From: Benjamin Herrenschmidt on
Hi folks !

While looking at untangling a bit some of the mess with vm_flags and
pgprot (*), I notices a few things I can't quite explain... they may ..
or may not be bugs, but I though it was worth mentioning:

- In mprotect_fixup() :

/*
* vm_flags and vm_page_prot are protected by the mmap_sem
* held in write mode.
*/
vma->vm_flags = newflags;
vma->vm_page_prot = pgprot_modify(vma->vm_page_prot,
vm_get_page_prot(newflags));

if (vma_wants_writenotify(vma)) {
vma->vm_page_prot = vm_get_page_prot(newflags & ~VM_SHARED);
dirty_accountable = 1;
}

So as you can see above, we take great care (using pgprot_modify) to avoid
blasting away some PAT related flags on x86 (no other arch implements
pgprot_modify() today).... but if we hit vma_wants_writenotify(), then
we unconditionally override the entire vma->vm_page_prot field with some
new prot bits born of the new vm_flags. That sounds odd...

- in sys_mprotect:

newflags = vm_flags | (vma->vm_flags & ~(VM_READ | VM_WRITE | VM_EXEC));

Do I read correctly that this means we cannot -remove- any flag than
VM_READ, VM_WRITE or VM_EXEC ? That means that we cannot remove PROT_SAO
which gets turned into VM_SAO on powerpc ... Yet another reason to take
those arch specific mapping attributes out of the vm_flags.

(*) Right now it's near impossible to add arch specific PROT_* bits to
mmap/mprotect for fancy things like cachability attributes, or other
nifty things like reverse-endian mappings that we have on some embedded
platforms, I'm investigating ways to better separate vm_page_prot from
vm_flags so some PROT_* bits can go straight to the former without
having to be mirrored in some way in the later.

Cheers,
Ben.


--
To unsubscribe from this list: send the line "unsubscribe linux-kernel" in
the body of a message to majordomo(a)vger.kernel.org
More majordomo info at http://vger.kernel.org/majordomo-info.html
Please read the FAQ at http://www.tux.org/lkml/
From: Benjamin Herrenschmidt on
On Tue, 2010-04-06 at 15:09 +1000, Benjamin Herrenschmidt wrote:
> Hi folks !
>
> While looking at untangling a bit some of the mess with vm_flags and
> pgprot (*), I notices a few things I can't quite explain... they may ..
> or may not be bugs, but I though it was worth mentioning:

And another one:

- vma_wants_writenotify():

/* The open routine did something to the protections already? */
if (pgprot_val(vma->vm_page_prot) !=
pgprot_val(vm_get_page_prot(vm_flags)))
return 0;

That's going to blow if any -other- prot bit is used here.

Cheers,
Ben.


--
To unsubscribe from this list: send the line "unsubscribe linux-kernel" in
the body of a message to majordomo(a)vger.kernel.org
More majordomo info at http://vger.kernel.org/majordomo-info.html
Please read the FAQ at http://www.tux.org/lkml/
From: Benjamin Herrenschmidt on
On Tue, 2010-04-06 at 15:09 +1000, Benjamin Herrenschmidt wrote:
> (*) Right now it's near impossible to add arch specific PROT_* bits to
> mmap/mprotect for fancy things like cachability attributes, or other
> nifty things like reverse-endian mappings that we have on some embedded
> platforms, I'm investigating ways to better separate vm_page_prot from
> vm_flags so some PROT_* bits can go straight to the former without
> having to be mirrored in some way in the later.
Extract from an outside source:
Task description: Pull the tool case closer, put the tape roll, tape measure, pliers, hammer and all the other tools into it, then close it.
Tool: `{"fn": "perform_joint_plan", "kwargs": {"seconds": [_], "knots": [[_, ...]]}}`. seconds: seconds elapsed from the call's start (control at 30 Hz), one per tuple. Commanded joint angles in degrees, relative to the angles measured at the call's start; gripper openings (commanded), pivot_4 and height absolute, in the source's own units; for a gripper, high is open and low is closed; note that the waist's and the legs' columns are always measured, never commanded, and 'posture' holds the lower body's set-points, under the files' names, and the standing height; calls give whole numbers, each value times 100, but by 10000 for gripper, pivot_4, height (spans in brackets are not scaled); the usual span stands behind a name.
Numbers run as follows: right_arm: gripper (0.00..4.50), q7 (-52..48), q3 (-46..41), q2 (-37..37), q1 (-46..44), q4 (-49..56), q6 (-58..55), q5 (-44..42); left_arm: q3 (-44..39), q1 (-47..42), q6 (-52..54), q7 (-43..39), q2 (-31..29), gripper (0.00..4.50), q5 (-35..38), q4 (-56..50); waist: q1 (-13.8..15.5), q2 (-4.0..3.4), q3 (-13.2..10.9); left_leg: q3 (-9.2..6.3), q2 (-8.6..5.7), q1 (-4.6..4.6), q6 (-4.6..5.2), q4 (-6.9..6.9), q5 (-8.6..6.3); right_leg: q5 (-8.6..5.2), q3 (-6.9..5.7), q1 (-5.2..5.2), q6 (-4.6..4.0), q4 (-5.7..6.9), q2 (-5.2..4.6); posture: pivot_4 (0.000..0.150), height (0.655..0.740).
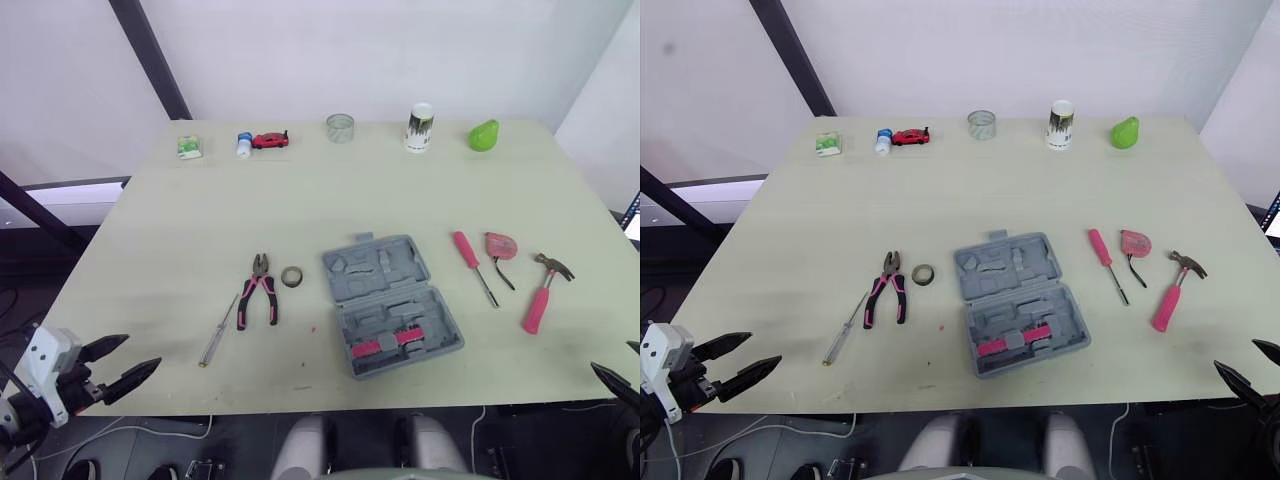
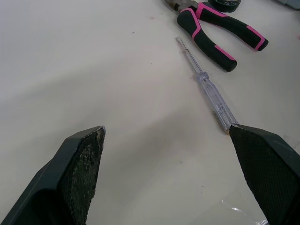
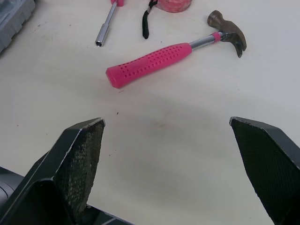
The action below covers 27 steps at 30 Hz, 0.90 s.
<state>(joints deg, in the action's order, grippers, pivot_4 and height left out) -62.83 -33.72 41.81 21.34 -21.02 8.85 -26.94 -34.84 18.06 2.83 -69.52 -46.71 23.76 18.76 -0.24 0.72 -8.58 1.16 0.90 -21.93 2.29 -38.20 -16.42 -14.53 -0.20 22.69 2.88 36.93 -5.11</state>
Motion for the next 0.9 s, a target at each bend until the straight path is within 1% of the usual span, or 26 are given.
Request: {"fn": "perform_joint_plan", "kwargs": {"seconds": [0.03,0.4,0.57,0.77,0.9], "knots": [[45000,-68,-161,109,23,258,-120,-159,-41,20,-156,140,-9,44650,-36,4,-4,0,0,0,0,0,0,0,0,0,0,0,0,0,0,1500,7400],[45000,113,-110,62,155,1025,-586,-113,-7,22,-70,329,64,44650,54,34,-34,-3,0,0,0,-3,-1,2,-1,0,0,1,0,-2,-2,1500,7400],[45000,123,-69,88,19,1120,-701,-102,4,1,-60,406,68,44650,56,-30,-34,-4,0,0,0,-3,-1,3,-1,0,0,1,0,-3,-3,1500,7400],[45000,137,107,143,-284,1324,-880,-45,169,-160,368,412,13,44650,236,-678,-32,-3,0,0,0,-4,-1,3,-1,0,0,1,0,-3,-3,1500,7400],[45000,413,361,202,-708,1559,-1217,19,517,-472,627,607,-7,44650,172,-1245,-35,-6,-2,0,0,-4,-1,3,-1,1,0,1,0,-3,-3,1500,7400]]}}
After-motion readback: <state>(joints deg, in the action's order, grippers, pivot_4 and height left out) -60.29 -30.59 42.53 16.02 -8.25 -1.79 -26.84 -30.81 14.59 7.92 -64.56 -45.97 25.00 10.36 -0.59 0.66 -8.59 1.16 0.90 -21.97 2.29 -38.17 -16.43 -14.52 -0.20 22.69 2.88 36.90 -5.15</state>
The other (easier) option is to make the vm flags always 64-bit and
reserve a range of bits here for the arch to use but I suppose there's
going to be unhappiness about that one :-)

Cheers,
Ben.


--
To unsubscribe from this list: send the line "unsubscribe linux-kernel" in
the body of a message to majordomo(a)vger.kernel.org
More majordomo info at http://vger.kernel.org/majordomo-info.html
Please read the FAQ at http://www.tux.org/lkml/
From: KOSAKI Motohiro on
> Hi folks !
>
> While looking at untangling a bit some of the mess with vm_flags and
> pgprot (*), I notices a few things I can't quite explain... they may ..
> or may not be bugs, but I though it was worth mentioning:
>
> - In mprotect_fixup() :
>
> /*
> * vm_flags and vm_page_prot are protected by the mmap_sem
> * held in write mode.
> */
> vma->vm_flags = newflags;
> vma->vm_page_prot = pgprot_modify(vma->vm_page_prot,
> vm_get_page_prot(newflags));
>
> if (vma_wants_writenotify(vma)) {
> vma->vm_page_prot = vm_get_page_prot(newflags & ~VM_SHARED);
> dirty_accountable = 1;
> }
>
> So as you can see above, we take great care (using pgprot_modify) to avoid
> blasting away some PAT related flags on x86 (no other arch implements
> pgprot_modify() today).... but if we hit vma_wants_writenotify(), then
> we unconditionally override the entire vma->vm_page_prot field with some
> new prot bits born of the new vm_flags. That sounds odd...
>
> - in sys_mprotect:
>
> newflags = vm_flags | (vma->vm_flags & ~(VM_READ | VM_WRITE | VM_EXEC));
>
> Do I read correctly that this means we cannot -remove- any flag than
> VM_READ, VM_WRITE or VM_EXEC ? That means that we cannot remove PROT_SAO
> which gets turned into VM_SAO on powerpc ... Yet another reason to take
> those arch specific mapping attributes out of the vm_flags.
>
> (*) Right now it's near impossible to add arch specific PROT_* bits to
> mmap/mprotect for fancy things like cachability attributes, or other
> nifty things like reverse-endian mappings that we have on some embedded
> platforms, I'm investigating ways to better separate vm_page_prot from
> vm_flags so some PROT_* bits can go straight to the former without
> having to be mirrored in some way in the later.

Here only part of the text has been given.